- [SUPPLIED MATERIAL]
================================
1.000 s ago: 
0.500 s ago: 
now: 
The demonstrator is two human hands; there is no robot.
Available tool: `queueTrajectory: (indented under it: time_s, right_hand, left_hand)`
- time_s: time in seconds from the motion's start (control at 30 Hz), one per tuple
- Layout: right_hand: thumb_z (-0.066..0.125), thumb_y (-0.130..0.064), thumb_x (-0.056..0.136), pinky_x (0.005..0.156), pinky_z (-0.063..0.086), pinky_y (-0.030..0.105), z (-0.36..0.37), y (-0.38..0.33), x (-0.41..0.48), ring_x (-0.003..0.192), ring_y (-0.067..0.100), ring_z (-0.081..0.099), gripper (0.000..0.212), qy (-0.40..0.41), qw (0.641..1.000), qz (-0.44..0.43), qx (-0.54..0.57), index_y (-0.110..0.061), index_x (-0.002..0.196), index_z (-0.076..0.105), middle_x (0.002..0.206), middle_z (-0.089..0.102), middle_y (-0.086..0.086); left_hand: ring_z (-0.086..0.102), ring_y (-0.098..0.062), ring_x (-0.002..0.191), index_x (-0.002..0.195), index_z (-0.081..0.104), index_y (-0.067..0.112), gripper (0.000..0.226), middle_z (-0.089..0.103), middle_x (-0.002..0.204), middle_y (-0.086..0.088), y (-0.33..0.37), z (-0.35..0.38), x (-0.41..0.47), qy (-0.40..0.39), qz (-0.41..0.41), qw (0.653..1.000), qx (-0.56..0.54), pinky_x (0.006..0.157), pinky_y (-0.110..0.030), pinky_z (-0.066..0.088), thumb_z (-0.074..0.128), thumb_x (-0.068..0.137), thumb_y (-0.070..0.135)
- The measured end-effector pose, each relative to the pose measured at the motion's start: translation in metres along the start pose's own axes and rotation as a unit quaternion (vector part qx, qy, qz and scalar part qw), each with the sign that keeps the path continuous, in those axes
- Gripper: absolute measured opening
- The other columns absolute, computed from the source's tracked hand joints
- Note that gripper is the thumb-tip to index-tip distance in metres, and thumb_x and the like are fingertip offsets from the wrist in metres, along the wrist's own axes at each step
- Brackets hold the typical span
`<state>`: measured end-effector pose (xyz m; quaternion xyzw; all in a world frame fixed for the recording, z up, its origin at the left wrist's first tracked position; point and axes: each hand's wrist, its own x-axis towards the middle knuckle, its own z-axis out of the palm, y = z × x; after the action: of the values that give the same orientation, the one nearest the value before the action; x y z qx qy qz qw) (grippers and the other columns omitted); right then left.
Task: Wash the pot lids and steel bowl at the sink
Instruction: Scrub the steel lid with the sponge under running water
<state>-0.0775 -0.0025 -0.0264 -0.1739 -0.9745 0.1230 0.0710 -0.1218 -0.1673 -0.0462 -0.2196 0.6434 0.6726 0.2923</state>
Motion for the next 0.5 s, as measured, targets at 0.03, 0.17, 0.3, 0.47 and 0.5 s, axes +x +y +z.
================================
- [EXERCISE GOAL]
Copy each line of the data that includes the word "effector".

- [FINISHED TASK]
- The measured end-effector pose, each relative to the pose measured at the motion's start: translation in metres along the start pose's own axes and rotation as a unit quaternion (vector part qx, qy, qz and scalar part qw), each with the sign that keeps the path continuous, in those axes
`<state>`: measured end-effector pose (xyz m; quaternion xyzw; all in a world frame fixed for the recording, z up, its origin at the left wrist's first tracked position; point and axes: each hand's wrist, its own x-axis towards the middle knuckle, its own z-axis out of the palm, y = z × x; after the action: of the values that give the same orientation, the one nearest the value before the action; x y z qx qy qz qw) (grippers and the other columns omitted); right then left.

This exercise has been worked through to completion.